Comments

Wednesday, November 26, 2014

POS POST PAST


This was prompted by various replies to Jeff's recent post (see below), which triggered many memories of déjà vu. But it got too long, in every relevant sense, for a single comment.

Rightly or wrongly, I think knowledge of language is an interesting example of knowledge acquired under the pressure of experience, but not acquired by generalizing from experience. Rightly or wrongly, I suspect that most knowledge is of this sort. That's one way of gesturing at what it is to be a Rationalist. So I'm curious how far the current wave of skepticism regarding POS-arguments goes, since such arguments are the lifeblood of Rationalism.

Once upon a time, somebody offered an argument that however people acquire knowledge of the Pythagorean Theorem, it isn't a matter of generalizing from observed instances of the theorem. This leads me to wonder, after reading some of the replies to Jeff: is the Platonic form of a POS argument also unpersuasive because (1) it is bound up in "meaty, theory-internal constructs," and (2) the input is impoverished only relative to "an (implicit) superficial encoding and learning algorithm"? If not, what makes the argument that Jeff offered relevantly different? The classic POS arguments in linguistics were based on observations regarding what certain strings of words cannot mean, raising the question of how the relevant constraints could be learned as opposed to tacitly assumed. What's so theory-internal about that?
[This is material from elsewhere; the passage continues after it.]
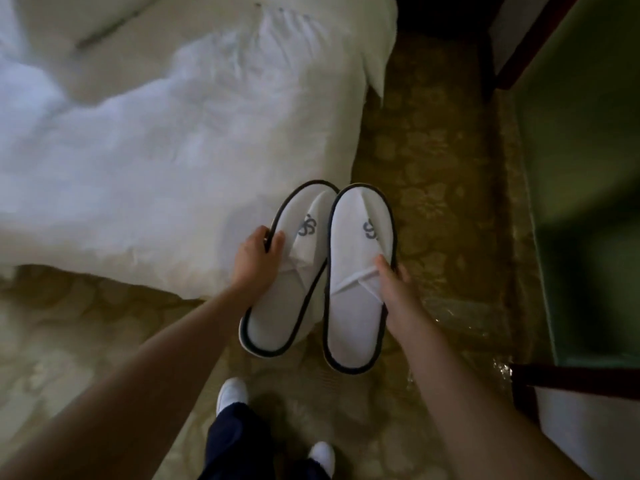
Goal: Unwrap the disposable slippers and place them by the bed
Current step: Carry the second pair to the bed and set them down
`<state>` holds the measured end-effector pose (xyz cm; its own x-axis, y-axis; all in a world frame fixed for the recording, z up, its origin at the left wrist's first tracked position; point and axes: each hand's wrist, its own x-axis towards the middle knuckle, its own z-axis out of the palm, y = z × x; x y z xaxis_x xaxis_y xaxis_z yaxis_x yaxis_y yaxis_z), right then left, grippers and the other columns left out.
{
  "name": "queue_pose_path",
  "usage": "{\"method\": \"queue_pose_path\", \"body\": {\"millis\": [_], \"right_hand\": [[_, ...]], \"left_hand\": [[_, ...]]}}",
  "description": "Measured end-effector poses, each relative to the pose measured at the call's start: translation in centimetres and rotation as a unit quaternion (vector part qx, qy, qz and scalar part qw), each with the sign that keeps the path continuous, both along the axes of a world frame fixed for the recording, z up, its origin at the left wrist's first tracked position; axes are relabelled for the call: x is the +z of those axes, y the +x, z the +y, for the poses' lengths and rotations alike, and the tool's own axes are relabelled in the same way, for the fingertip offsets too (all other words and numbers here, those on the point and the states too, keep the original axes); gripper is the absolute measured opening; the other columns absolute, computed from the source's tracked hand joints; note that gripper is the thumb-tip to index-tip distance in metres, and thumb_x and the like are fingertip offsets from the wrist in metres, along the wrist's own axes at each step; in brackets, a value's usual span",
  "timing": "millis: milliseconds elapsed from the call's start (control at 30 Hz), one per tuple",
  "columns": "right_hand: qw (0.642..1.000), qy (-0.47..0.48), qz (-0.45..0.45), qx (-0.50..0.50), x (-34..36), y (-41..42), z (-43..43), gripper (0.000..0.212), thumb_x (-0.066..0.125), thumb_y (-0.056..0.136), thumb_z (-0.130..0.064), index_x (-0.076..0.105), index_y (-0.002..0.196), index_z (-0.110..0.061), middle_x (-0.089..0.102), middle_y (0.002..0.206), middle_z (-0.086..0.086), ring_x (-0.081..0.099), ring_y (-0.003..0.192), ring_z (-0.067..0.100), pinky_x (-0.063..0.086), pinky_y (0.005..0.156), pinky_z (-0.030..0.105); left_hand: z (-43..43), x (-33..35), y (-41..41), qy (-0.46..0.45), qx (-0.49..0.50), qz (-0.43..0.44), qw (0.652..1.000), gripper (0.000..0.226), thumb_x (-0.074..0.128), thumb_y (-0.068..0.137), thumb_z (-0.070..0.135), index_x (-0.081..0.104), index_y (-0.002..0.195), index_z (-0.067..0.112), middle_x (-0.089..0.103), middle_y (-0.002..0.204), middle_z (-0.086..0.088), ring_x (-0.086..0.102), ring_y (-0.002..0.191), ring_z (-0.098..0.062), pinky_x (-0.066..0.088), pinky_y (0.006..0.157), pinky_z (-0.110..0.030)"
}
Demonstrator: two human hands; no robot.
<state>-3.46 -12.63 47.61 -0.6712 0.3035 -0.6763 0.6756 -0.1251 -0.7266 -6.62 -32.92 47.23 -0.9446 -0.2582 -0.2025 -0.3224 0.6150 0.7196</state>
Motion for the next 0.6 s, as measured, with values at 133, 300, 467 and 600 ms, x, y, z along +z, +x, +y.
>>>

Moreover, sensible rationalists never denied that thinkers can and often do represent certain "visible things"--drawn on the board, or in the sand--as right triangles, and hence as illustrations of theorems concerning right triangles. The point, I thought, was that any such way of "encoding the data" required a kind of abstraction that is tantamount to adopting axioms from which the theorems follow. If one uses experience of an actual drawing to activate and apply ideas of right angles formed by lines that have no width, then one is using experience in a remarkable way that makes it perverse to speak of "learning" the theorem by generalizing from experience. But of course, if one distinguishes the mind-independent "experienceables" from overtly representational encodings--I believe that Jeff usually stresses the input/intake contrast--then any experience-dependent knowledge acquisition can be described as the result of "generalizing" from encodings, given a suitably rich framework for encodings. Indeed, given a suitably rich framework, generalizing from a single case is possible. (It's worth remembering that we speak of both arithmetic induction and empirical induction. But if knowledge of linguistic constraints turns out to be more like knowledge acquired via arithmetic induction, that's hardly a point against Rationalists who use POS arguments to suggest that knowledge of linguistic constraints turns out to be more like knowledge acquired via arithmetic induction.)

With enough tenacity, I guess one can defend the idea that (pace Descartes) we learn from our encodings-of-experience that the world contains material things that endure through time and undergo change, and that (pace Leibniz) we generalize from observations of what is the case to conclusions about what might be or must be the case, and that (see Dyer and Dickinson, discussed by Gallistel and others) novice bees who were only allowed to forage a few times in late afternoons still generalized from their encodings-of-experience in a way that allowed them to communicate the location of food found on the first (and overcast) morning. Put another way, one can stipulate that all experience-dependent knowledge acquisition is learning, and then draw two consequences: (1) POS-arguments show that a lot of learning--and perhaps all learning--is very very unsuperficial, and (2) a huge part of the enterprise of studying knowledge of language and its acquisition consists in (a) repeatedly reminding ourselves just how unsuperficial this knowledge/acquisition is, and (b) using POS arguments to help discover the mental vocabulary in terms of which encodings of the relevant experience are formulated. But (1) and (2) seem like chapter one and verse of Aspects.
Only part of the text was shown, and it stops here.